すると、母親と恋人らしき女性は泣き崩れ、父親は目を血走らせ医者に懇願した。
しかし、医者にはかぶりを振ることしかできない。
「力は尽くしています……残酷ですが、最善で寝たきり状態、最悪このまま死亡です。
……お父さん、どうでしょうか?『凍る夢』に組み込むことは、状態が新鮮である今しか出来ません。
個人的な意見ですが、このまま寝たきりになったとして、孤独な夢の世界で生きていくより、
百万人と繋がった夢で半永久的に生きていく事の方が幸せだと思います……」
辺りを沈黙が支配する。
「…気休めかもしれませんが、数年後であろうと同じメインコンピューターに接続すれば、
大輝さんにまた出会える可能性は十分に残っています。

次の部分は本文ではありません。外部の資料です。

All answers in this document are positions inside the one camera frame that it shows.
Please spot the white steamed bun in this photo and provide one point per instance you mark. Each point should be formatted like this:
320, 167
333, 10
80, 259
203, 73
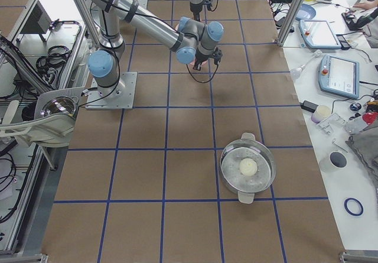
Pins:
248, 167

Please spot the white cup dark inside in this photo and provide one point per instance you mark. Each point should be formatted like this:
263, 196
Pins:
334, 161

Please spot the pink bowl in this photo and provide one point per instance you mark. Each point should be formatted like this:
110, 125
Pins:
197, 65

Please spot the white purple cup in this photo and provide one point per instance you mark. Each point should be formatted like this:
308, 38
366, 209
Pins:
321, 112

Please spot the grey cloth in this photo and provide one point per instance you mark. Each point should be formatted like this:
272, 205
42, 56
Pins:
364, 145

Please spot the black power adapter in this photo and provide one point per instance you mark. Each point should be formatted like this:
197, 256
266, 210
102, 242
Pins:
308, 106

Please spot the steel steamer pot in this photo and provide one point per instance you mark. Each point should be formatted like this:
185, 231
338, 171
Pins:
243, 186

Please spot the blue plate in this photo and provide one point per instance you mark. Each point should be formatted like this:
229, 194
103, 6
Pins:
305, 12

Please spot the aluminium frame post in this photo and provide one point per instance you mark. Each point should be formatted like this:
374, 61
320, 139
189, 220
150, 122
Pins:
289, 20

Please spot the blue teach pendant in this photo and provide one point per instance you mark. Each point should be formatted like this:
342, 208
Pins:
339, 76
317, 34

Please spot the upper blue teach pendant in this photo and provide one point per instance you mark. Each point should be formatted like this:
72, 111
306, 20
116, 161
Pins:
317, 34

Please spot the lower blue teach pendant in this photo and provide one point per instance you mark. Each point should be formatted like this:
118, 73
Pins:
339, 76

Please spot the glass pot lid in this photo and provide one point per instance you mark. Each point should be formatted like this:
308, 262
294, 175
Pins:
61, 104

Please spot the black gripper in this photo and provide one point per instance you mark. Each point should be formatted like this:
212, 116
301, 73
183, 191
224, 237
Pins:
195, 9
202, 59

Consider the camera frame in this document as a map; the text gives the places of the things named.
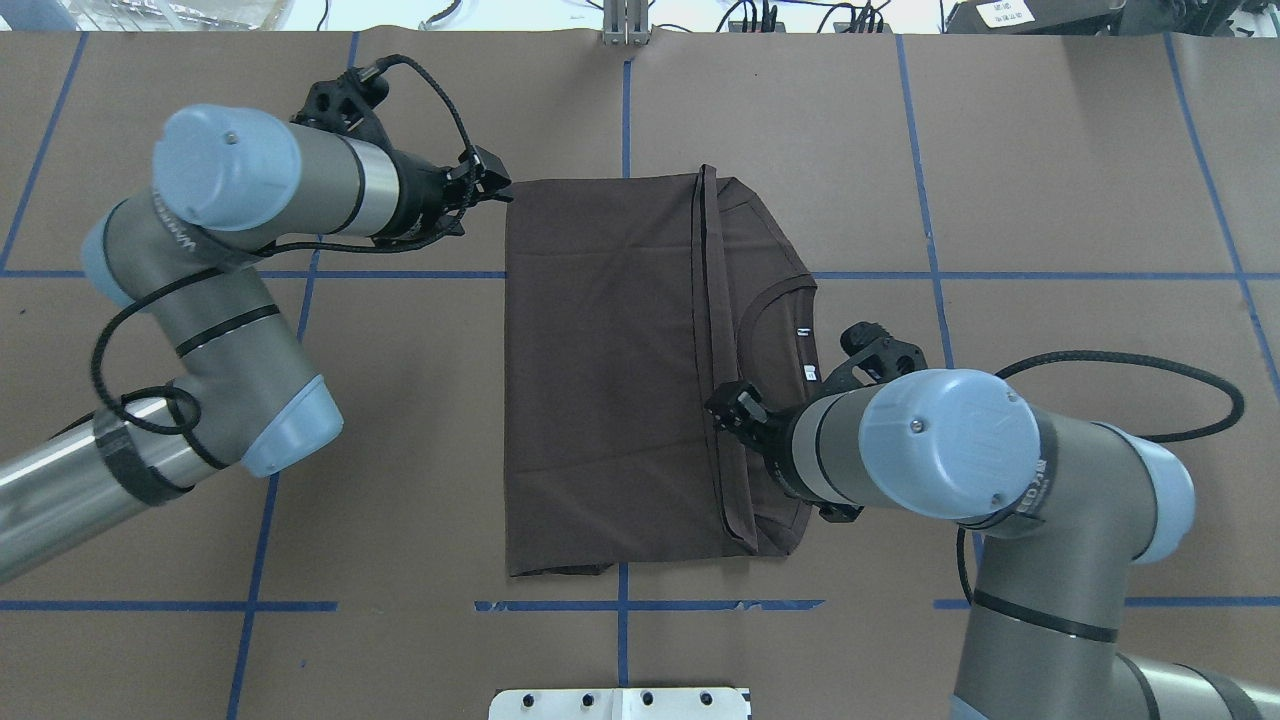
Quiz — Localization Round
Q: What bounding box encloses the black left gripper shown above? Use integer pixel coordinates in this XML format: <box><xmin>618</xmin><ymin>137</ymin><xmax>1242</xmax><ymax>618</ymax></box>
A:
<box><xmin>385</xmin><ymin>147</ymin><xmax>515</xmax><ymax>246</ymax></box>

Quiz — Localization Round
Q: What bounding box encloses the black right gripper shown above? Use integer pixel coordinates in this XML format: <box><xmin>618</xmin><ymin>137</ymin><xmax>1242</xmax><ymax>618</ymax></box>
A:
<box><xmin>704</xmin><ymin>380</ymin><xmax>864</xmax><ymax>524</ymax></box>

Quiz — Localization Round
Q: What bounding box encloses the dark brown t-shirt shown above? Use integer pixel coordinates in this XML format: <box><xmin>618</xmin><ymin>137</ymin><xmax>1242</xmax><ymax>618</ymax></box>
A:
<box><xmin>504</xmin><ymin>165</ymin><xmax>820</xmax><ymax>577</ymax></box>

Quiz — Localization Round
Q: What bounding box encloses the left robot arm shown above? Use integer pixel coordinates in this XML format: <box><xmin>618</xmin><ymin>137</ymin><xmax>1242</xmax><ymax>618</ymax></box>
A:
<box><xmin>3</xmin><ymin>91</ymin><xmax>512</xmax><ymax>582</ymax></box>

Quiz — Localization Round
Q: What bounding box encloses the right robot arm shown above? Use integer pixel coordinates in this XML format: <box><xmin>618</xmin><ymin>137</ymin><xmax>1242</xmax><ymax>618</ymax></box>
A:
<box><xmin>705</xmin><ymin>369</ymin><xmax>1277</xmax><ymax>719</ymax></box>

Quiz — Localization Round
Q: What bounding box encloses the black power adapter box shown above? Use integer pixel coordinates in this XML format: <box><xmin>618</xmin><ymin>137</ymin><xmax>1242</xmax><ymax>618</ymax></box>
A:
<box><xmin>943</xmin><ymin>1</ymin><xmax>1126</xmax><ymax>36</ymax></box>

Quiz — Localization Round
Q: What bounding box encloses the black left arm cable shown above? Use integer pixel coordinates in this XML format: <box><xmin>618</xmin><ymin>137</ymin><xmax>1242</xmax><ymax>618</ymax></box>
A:
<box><xmin>90</xmin><ymin>55</ymin><xmax>481</xmax><ymax>436</ymax></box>

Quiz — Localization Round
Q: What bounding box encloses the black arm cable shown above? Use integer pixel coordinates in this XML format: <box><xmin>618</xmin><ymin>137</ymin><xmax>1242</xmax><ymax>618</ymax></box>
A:
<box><xmin>90</xmin><ymin>55</ymin><xmax>481</xmax><ymax>436</ymax></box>
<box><xmin>955</xmin><ymin>350</ymin><xmax>1245</xmax><ymax>606</ymax></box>

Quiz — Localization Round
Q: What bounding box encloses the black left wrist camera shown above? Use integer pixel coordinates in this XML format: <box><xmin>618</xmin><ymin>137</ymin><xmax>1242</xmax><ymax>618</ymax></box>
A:
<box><xmin>291</xmin><ymin>67</ymin><xmax>390</xmax><ymax>138</ymax></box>

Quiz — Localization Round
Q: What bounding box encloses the aluminium frame post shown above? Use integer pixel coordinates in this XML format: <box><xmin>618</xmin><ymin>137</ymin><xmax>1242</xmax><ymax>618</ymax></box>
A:
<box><xmin>595</xmin><ymin>0</ymin><xmax>653</xmax><ymax>47</ymax></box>

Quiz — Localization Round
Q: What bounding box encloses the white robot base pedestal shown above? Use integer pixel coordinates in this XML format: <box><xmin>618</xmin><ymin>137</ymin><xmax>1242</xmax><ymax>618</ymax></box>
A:
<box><xmin>488</xmin><ymin>685</ymin><xmax>753</xmax><ymax>719</ymax></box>

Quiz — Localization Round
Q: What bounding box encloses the bundle of floor cables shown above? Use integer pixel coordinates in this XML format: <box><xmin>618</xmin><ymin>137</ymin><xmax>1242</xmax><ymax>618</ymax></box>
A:
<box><xmin>716</xmin><ymin>0</ymin><xmax>891</xmax><ymax>35</ymax></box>

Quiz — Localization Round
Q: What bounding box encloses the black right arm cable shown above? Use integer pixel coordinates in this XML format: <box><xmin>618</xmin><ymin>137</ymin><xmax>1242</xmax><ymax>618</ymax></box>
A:
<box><xmin>955</xmin><ymin>350</ymin><xmax>1245</xmax><ymax>606</ymax></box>

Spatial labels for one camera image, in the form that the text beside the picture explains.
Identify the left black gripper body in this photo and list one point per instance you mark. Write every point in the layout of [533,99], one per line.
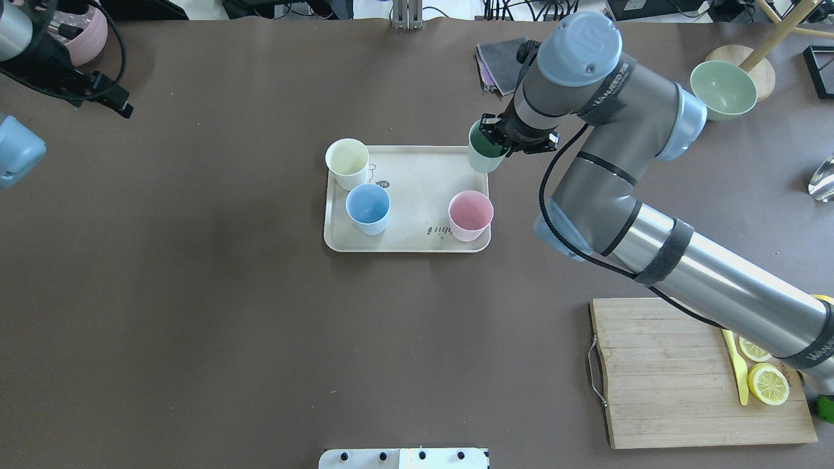
[41,51]

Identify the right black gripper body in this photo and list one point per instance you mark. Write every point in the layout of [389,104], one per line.
[507,138]

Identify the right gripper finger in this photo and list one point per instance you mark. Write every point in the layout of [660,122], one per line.
[491,124]
[492,149]

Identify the green cup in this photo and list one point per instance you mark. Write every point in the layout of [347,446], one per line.
[477,161]

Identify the pink cup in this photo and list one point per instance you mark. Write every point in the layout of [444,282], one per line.
[470,213]

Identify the cream white cup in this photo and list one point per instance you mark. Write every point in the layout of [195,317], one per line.
[348,161]

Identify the blue cup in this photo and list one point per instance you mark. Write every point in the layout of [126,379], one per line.
[368,206]

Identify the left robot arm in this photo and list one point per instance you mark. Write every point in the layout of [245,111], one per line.
[22,148]

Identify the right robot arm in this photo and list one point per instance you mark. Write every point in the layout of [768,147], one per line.
[707,213]

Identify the beige rabbit tray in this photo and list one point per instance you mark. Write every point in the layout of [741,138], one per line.
[421,181]

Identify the pink bowl with ice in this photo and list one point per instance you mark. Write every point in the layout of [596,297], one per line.
[81,28]

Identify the grey folded cloth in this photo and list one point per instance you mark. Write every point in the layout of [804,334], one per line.
[498,67]

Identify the green bowl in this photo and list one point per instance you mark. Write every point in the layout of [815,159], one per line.
[727,91]

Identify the wooden mug tree stand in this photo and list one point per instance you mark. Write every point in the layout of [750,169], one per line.
[755,62]

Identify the wooden cutting board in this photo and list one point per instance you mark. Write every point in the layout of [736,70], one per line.
[667,382]

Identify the metal scoop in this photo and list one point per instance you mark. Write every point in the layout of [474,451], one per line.
[820,186]

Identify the lemon half slice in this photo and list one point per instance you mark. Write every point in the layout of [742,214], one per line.
[752,351]
[768,384]

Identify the yellow plastic knife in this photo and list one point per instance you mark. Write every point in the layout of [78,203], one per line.
[739,366]

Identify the lime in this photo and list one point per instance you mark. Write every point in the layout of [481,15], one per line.
[825,408]

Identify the aluminium frame post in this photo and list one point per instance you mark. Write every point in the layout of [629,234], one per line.
[407,15]

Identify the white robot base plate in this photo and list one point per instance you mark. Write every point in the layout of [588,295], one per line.
[405,458]

むしろ、
知人など本人の脳に情報として残っている人物同士は、
『凍る夢』で出会う可能性が極めて高いという研究結果もでています
……いかがでしょうか?」

263 名前:3/3 :2006/08/19(土) 09:18:40.25 ID:agAzYoZd0
後押しをする医者。その言葉を聞き顔を見合わす家族とその恋人。
目で確認しあった彼らは、数少ない選択支の一つ、『凍る夢』を選択した。

誰かの拳で目覚めた大輝は呆然としていた。
――なんなんだここは?
東京。仕事で何度か来たことはあったが、彼が知っている東京と大分違っていた。
ビルからは沢山の人が落ち、車は歩道を我が物顔で走り抜け、
呆けていようものなら先程のように通りすがりの誰かに殴られる。東京は混沌と暴力がはびこる街となっていた。

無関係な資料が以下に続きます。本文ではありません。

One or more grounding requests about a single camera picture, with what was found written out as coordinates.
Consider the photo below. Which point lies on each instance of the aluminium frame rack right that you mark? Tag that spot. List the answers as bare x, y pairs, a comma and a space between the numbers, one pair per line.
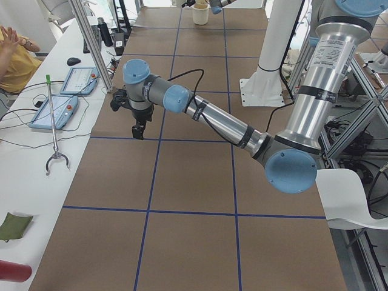
359, 143

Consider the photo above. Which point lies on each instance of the blue teach pendant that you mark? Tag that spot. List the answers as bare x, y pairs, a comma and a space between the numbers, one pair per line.
63, 108
80, 81

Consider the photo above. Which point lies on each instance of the white plastic chair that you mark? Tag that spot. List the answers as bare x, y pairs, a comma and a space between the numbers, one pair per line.
344, 202

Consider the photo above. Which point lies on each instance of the brown paper table mat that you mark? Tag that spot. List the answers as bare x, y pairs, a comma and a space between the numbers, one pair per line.
182, 209

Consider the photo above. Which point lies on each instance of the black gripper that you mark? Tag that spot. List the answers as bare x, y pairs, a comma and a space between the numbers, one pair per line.
142, 114

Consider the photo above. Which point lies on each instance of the person in yellow shirt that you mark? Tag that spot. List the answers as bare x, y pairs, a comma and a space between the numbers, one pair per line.
19, 67

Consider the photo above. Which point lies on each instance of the black computer mouse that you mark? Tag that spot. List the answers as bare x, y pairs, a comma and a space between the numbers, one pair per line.
73, 61

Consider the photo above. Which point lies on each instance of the person right hand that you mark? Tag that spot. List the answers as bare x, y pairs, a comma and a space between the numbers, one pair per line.
7, 43

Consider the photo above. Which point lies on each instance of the red cylinder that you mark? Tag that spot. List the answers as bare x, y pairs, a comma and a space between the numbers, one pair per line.
14, 272

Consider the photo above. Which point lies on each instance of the green cloth pouch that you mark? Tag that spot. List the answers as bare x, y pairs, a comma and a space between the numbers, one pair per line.
14, 226

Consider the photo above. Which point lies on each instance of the blue teach pendant near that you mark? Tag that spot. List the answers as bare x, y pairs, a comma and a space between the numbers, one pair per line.
63, 108

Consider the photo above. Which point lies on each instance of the black water bottle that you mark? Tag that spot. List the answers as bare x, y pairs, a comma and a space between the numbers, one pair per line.
104, 32

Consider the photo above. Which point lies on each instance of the blue teach pendant far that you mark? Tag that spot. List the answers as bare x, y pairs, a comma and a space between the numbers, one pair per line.
80, 81

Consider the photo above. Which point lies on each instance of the person left hand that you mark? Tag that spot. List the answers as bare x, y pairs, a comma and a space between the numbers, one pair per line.
16, 41

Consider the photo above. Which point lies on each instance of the grey reacher grabber tool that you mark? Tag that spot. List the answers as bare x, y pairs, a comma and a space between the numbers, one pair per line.
57, 154

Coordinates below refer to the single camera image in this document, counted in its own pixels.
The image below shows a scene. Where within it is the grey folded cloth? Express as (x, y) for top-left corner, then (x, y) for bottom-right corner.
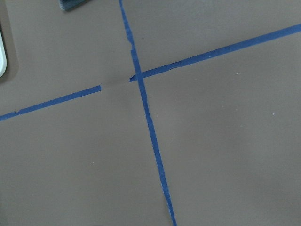
(58, 0), (88, 11)

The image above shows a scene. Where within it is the cream bear tray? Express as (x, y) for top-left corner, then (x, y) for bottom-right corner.
(0, 33), (7, 77)

大輝の目の前を歩いてた男が、急に飛び出してきた車に撥ねられる。
男の血しぶきが大輝の視界を朱に染めた。
男は血を流しながらも平然と立ち上がる。と同時に、彼は去っていった車を追いかけていった。
――今の人……生きているのか? 
再び思考が停止してしまうが、とにかく進まなければ始まらない。
大輝は、自宅のある方向へと歩き始めた。
途中、自分も何度か瀕死である筈の重傷を負うが、しゃっくりがいつの間にか治っているように、
その傷も気付けば癒えてしまっている。が、苦痛はしっかりとあった。
そんな中、誰かの呟く声が大輝に聞こえた。
「ここが『凍る夢』……」
薄々気付いていた彼は、その声で確信してしまう。
ここが、この荒んだ世界が、これからの自分の居場所であると……。
――ここは……地獄だ。
大輝は納得し、絶望した。彼は思わずその場にうずくまる。
人々が持て余す悠々の時。その心を満たせるのは、取り返しのつかない事がない……暴力。
――死ぬこと無い無間地獄。いや、夢幻地獄か。

「ここに絶望するのは来たときだけ、すぐに暴力に準ずる自分になれる」
時々聞こえる誰のものか知れぬ言葉は、無尽蔵に大輝の絶望を紡ぐ。
その度に現世の感覚が薄れている事に、彼はまだ気付いていない。